MSHA’s Response to COVID-19 begins by recommending operators adhere to Centers for Disease Control (CDC) guidelines, including recommendations that operators enforce social distancing, clean and disinfect surfaces, encourage the proper washing of hands, and have employees stays home if they are sick. Practices that most, if not all companies nationwide have hopefully been implementing for some time already.
As for MSHA specific action, the agency unsurprisingly reaffirmed that it will continue to conduct mandatory inspections along with serious accident and injury investigations and/or hazard complaint investigations. Specifically it mentions that it will investigate complaints which detail an Imminent Danger or “serious in nature” hazards – both terms which grant MSHA significant deference to to decide when, or when not, to perform an investigation.

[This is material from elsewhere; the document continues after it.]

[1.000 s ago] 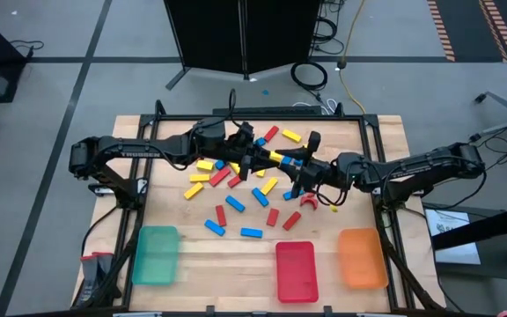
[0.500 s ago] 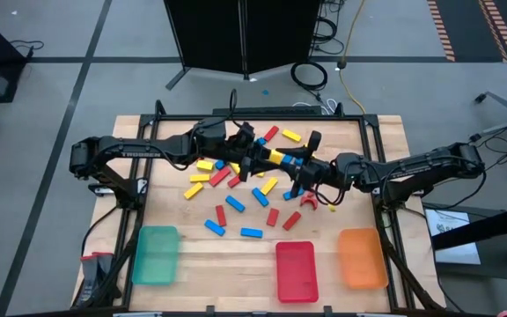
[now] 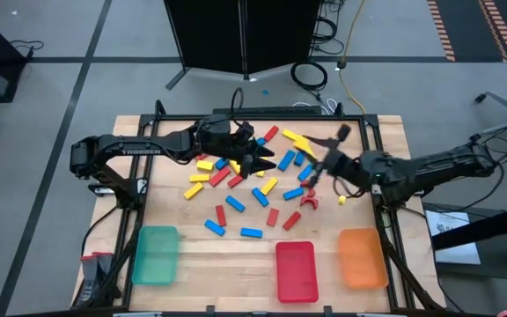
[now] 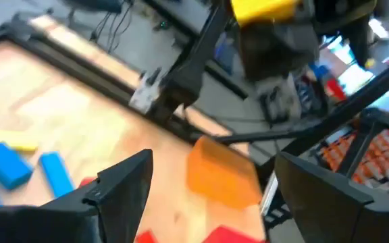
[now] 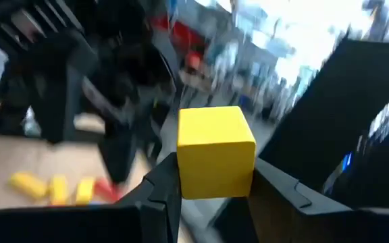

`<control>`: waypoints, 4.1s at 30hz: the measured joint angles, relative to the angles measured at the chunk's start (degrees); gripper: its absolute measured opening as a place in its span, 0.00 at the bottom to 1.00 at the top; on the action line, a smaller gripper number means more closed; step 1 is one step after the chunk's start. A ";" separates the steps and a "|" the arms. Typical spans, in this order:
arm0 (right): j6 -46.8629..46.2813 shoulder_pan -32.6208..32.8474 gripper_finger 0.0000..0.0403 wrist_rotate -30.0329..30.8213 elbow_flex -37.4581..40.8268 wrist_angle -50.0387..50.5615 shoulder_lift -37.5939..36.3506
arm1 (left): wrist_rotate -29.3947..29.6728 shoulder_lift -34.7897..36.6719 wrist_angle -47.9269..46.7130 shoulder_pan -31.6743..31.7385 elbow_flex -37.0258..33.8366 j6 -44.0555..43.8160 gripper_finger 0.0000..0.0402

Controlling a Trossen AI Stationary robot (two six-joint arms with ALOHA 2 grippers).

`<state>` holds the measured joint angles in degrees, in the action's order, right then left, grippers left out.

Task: Sort blocks
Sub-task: Put the yellow block into the orange bin

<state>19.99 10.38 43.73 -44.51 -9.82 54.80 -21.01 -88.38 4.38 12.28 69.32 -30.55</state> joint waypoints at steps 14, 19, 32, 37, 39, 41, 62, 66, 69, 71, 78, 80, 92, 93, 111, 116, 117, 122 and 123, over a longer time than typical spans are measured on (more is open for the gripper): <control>-77.62 19.55 0.29 -39.14 0.00 58.51 -5.74 | -0.38 1.93 -8.41 0.56 -0.01 7.64 0.78; -85.32 27.63 0.29 -47.33 0.00 60.67 -0.10 | 0.16 2.32 -10.70 0.49 0.02 8.51 0.78; -95.71 38.84 0.29 -54.79 0.00 69.43 11.63 | 3.54 2.32 -12.98 0.49 0.02 8.85 0.78; -95.73 39.27 0.50 -55.67 0.00 67.65 13.52 | 5.06 2.32 -13.35 0.49 0.02 8.84 0.78; -96.56 39.27 0.61 -55.65 0.00 67.87 13.96 | 6.27 2.32 -14.90 0.49 0.02 8.86 0.78; -97.86 39.25 0.68 -55.65 0.00 67.87 14.15 | 8.20 2.32 -17.59 0.49 0.02 8.94 0.78; -97.33 37.96 0.72 -53.77 0.00 64.35 14.11 | 27.82 -9.13 -30.78 3.39 0.02 43.03 0.78; -97.33 37.98 0.72 -53.77 0.00 64.21 14.11 | 26.82 -11.66 -31.63 3.93 0.02 49.64 0.78; -97.33 38.00 0.72 -53.02 0.00 63.95 14.11 | 25.30 -12.27 -31.39 4.40 0.02 53.81 0.78; -97.31 37.98 0.72 -52.05 0.00 63.75 14.11 | 23.77 -12.70 -31.37 5.08 0.02 55.87 0.78; -97.33 37.98 0.72 -51.11 0.00 63.12 14.11 | 20.03 -13.55 -30.38 8.57 0.02 58.49 0.78; -97.33 37.98 0.72 -51.11 0.00 63.12 14.11 | 19.26 -13.55 -29.88 9.26 0.07 59.55 0.78; -97.11 37.98 0.72 -51.04 0.00 62.69 14.09 | 14.78 -23.70 -40.03 9.68 13.61 63.06 0.78; -97.13 37.98 0.72 -51.04 0.00 62.68 14.09 | 14.75 -25.14 -41.61 9.54 15.45 63.61 0.78; -98.83 37.98 0.72 -48.20 0.00 60.89 14.11 | 14.21 -28.66 -48.36 10.57 19.83 71.74 0.78; -99.26 37.98 0.72 -48.20 0.00 60.88 14.11 | 13.92 -29.92 -46.11 10.59 17.05 72.93 0.78; -99.42 37.98 0.72 -48.20 0.00 60.83 14.11 | 13.95 -30.28 -46.07 10.64 16.68 72.91 0.78; -100.09 37.98 0.72 -48.20 0.00 60.87 14.11 | 14.53 -32.10 -46.09 10.57 16.48 71.50 0.71; -100.16 38.00 0.72 -48.20 0.00 60.82 14.09 | 14.76 -32.22 -45.95 10.57 16.48 71.42 0.67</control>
<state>-80.18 48.37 -4.47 -44.51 50.99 68.88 -6.25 -120.60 -41.57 22.85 85.80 40.87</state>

Of importance for some operators and independent contractors, MSHA announced leniency regarding completion of certain types of miner training and certification which might require group and/or in-person training. MSHA is not lifting the requirement that mine operators (which includes independent contractors) complete the below listed training recertifications for this calendar year.
- Annual refresher training certification (30 CFR Part 46)
- Surface and underground annual refresher training certification (30 CFR Part 48)
- Certified person; sampling (30 CFR §§ 70/71/90.202)
- Certified person; maintenance and calibration (30 CFR §§ 70/71/90.203)
However, MSHA is granting employers extensions to complete training until the President’s Emergency Declaration is lifted. At that time, MSHA urges employers to coordinate with the appropriate district office to ensure the certifications are completed in a timely manner, and therefore avoid enforcement on missed deadlines. This will be especially helpful for the country’s more seasonal mining operations, whose annual refresher training is due to be completed in March and April.
It is important to note, MSHA expressly stated that these temporary stays on training deadlines DO NOT apply to new miner training. Any new miner beginning work for a production operator or independent contractors must receive the required training in accordance with Parts 46 or 48, whichever applies.
MSHA also encourages operators to notify the agency is there has been a change in the operational status of a mine, such has running at limited capacity or fewer shifts as this may impact MSHA’s allocation of inspector resources when coming on-site. If a mine is temporarily idled during COVID-19, operators should adhere to the normal notification procedures to inform MSHA when the facility shut down and will restart operations.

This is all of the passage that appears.